[TASK PROMPT] Search the data for the word "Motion" and copy each line that has it.

[EXTRACTED DATA]
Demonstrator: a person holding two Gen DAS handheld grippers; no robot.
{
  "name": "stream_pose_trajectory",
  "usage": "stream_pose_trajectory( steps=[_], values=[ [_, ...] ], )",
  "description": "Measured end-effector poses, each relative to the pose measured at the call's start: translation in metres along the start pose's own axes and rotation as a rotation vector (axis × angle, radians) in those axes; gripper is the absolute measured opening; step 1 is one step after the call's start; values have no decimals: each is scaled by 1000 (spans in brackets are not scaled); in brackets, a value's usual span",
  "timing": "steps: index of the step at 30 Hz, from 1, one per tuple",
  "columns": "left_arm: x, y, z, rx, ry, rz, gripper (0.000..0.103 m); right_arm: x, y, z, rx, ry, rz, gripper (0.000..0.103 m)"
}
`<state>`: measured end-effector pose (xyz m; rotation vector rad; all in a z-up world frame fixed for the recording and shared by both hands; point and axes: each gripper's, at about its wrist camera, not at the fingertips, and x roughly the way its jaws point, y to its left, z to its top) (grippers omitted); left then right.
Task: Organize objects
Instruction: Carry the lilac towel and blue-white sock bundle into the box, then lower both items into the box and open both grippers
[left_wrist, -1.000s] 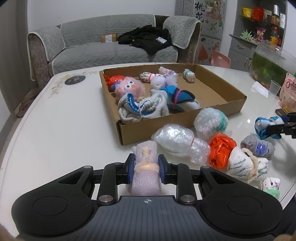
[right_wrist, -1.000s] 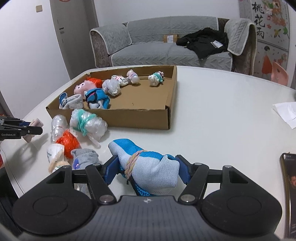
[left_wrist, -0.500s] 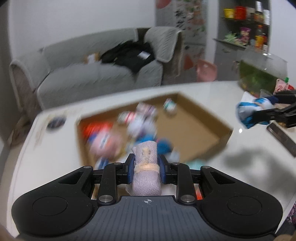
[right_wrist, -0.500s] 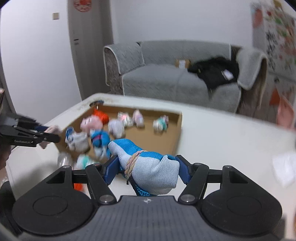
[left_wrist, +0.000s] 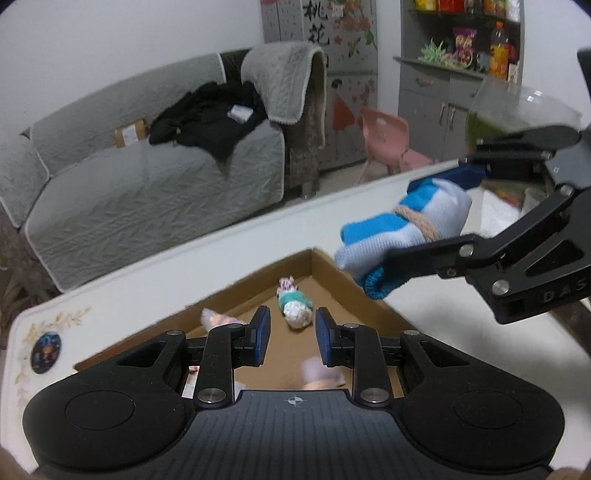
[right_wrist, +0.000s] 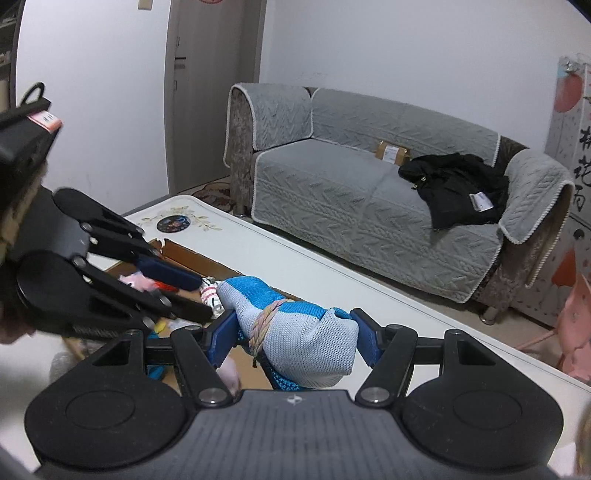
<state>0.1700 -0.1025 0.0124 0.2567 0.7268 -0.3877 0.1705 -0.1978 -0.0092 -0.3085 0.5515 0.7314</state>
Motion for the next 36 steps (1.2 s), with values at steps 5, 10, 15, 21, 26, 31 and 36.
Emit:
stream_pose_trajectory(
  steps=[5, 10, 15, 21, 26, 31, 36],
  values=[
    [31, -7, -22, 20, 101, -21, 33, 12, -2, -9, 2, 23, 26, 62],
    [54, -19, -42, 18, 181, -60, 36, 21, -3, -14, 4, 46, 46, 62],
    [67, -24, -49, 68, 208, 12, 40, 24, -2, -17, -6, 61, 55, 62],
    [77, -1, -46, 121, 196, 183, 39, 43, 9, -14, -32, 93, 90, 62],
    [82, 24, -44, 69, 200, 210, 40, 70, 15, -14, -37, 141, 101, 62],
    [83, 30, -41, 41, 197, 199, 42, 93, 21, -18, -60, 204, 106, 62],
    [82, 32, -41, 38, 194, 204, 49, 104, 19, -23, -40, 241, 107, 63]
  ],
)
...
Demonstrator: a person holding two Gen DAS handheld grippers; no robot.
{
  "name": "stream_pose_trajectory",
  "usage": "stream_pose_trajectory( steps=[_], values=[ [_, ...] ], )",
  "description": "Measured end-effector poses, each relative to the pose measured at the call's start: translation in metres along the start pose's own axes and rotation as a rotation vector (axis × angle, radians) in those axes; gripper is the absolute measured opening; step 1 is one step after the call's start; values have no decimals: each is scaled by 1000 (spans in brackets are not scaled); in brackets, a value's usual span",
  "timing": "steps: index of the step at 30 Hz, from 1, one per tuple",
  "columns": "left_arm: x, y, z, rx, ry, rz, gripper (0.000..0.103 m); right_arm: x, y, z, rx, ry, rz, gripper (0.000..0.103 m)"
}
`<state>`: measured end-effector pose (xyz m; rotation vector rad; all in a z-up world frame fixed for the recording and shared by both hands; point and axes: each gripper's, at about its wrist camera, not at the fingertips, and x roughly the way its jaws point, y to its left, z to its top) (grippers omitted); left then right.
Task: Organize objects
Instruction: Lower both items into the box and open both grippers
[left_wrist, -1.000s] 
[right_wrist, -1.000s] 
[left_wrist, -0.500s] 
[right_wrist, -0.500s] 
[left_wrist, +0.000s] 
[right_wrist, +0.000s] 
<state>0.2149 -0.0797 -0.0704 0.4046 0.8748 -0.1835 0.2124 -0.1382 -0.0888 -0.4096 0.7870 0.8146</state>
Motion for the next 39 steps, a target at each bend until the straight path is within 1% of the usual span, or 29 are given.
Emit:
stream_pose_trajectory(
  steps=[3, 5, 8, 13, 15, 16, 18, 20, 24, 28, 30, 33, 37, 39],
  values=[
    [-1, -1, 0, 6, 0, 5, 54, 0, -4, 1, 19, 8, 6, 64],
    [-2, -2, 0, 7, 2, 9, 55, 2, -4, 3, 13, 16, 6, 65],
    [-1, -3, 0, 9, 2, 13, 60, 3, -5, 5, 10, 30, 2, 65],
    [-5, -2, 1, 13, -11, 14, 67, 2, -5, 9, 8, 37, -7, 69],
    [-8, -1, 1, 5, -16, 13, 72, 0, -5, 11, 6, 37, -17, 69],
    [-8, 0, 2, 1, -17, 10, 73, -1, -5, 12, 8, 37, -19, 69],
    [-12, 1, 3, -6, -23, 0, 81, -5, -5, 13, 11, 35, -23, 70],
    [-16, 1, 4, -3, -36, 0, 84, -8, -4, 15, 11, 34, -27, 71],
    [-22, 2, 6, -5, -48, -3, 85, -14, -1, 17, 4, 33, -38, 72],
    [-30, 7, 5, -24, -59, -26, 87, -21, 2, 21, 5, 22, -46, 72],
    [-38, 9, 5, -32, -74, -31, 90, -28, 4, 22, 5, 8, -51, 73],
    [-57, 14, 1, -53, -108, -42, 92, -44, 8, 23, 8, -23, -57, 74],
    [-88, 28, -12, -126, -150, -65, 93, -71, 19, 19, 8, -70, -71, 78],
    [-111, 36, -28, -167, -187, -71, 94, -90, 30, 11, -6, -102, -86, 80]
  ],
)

[OUTPUT OF THE EXERCISE]
Motion for the next 36 steps (1.2 s), with values at steps 5, 10, 15, 21, 26, 31 and 36.
Motion for the next 39 steps, a target at each bend until the straight path is within 1% of the usual span, or 29 are given.

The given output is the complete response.